No, I read the article, all right...
Authored by: PolR on Sunday, October 14 2012 @ 09:08 PM EDT
You ask:

> Should the determination of patentable subject matter
> depend upon whether a fluidics computer rather than a
> digital computer is used?

The answer is "no". Your computing method is the fluid dynamics
equivalent of patenting:

A method of modeling mathematical equation comprising:

(A) Selecting a mathematical equation to be modeled;

(B) Making marks on paper with a pencil;

(C) Interpreting the marks on paper according to their meanings.

This sort of thing should not be patentable no matter how the computation is
being performed. It is an obvious charade which patents mathematics while
pretending the claim is written to a physical process.

Also this claim is overly broad because it patents all calculations as long as
they are achieved using these broadly stated means. No specific process is
patented. This is like patenting the principle of making an integrated circuit
dedicated to a calculation without claiming a specific circuit.

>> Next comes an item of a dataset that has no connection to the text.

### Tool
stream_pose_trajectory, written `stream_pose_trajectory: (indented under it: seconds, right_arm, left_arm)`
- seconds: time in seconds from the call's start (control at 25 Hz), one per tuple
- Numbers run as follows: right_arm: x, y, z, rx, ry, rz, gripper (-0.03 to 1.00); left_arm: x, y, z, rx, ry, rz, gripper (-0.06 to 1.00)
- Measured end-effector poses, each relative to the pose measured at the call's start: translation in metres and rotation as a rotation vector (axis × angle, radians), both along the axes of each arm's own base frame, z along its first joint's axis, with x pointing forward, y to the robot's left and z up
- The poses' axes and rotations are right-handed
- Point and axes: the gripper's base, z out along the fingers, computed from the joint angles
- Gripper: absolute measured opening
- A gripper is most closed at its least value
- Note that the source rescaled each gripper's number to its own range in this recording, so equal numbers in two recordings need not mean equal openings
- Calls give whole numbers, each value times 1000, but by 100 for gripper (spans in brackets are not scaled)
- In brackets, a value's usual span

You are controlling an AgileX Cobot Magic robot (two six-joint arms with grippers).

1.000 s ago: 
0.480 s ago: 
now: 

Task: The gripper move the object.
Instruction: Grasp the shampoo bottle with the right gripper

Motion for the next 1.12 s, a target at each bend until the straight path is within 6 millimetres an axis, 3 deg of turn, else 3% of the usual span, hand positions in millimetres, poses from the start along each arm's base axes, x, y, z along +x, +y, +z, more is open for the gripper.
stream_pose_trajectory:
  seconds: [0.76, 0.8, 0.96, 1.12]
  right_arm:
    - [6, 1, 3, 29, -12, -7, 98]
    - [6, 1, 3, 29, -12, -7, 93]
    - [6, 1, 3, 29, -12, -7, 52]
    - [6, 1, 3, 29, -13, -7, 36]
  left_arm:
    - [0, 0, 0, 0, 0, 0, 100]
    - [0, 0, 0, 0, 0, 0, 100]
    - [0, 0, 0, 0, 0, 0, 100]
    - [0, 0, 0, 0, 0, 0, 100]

[ Reply to This | Parent | # ]

Did you INVENT the fluidic computer?
Authored by: Anonymous on Monday, October 15 2012 @ 02:59 AM EDT
The hardware is, as always, patentable.

The problem is people attempting to patent the use of software on hardware which
was invented by someone else, and designed for the purpose of running software.

[ Reply to This | Parent | # ]

It's not nonsense.
Authored by: Anonymous on Monday, October 15 2012 @ 02:47 PM EDT
I have a computer science degree (a B.Math) and I thought the whole article made
complete sense. Before criticizing you might want to learn a bit more about the
subject matter.

If you don't believe that software is math, that indicates to me that you either
don't know what software is, or don't know what math is (or likely both).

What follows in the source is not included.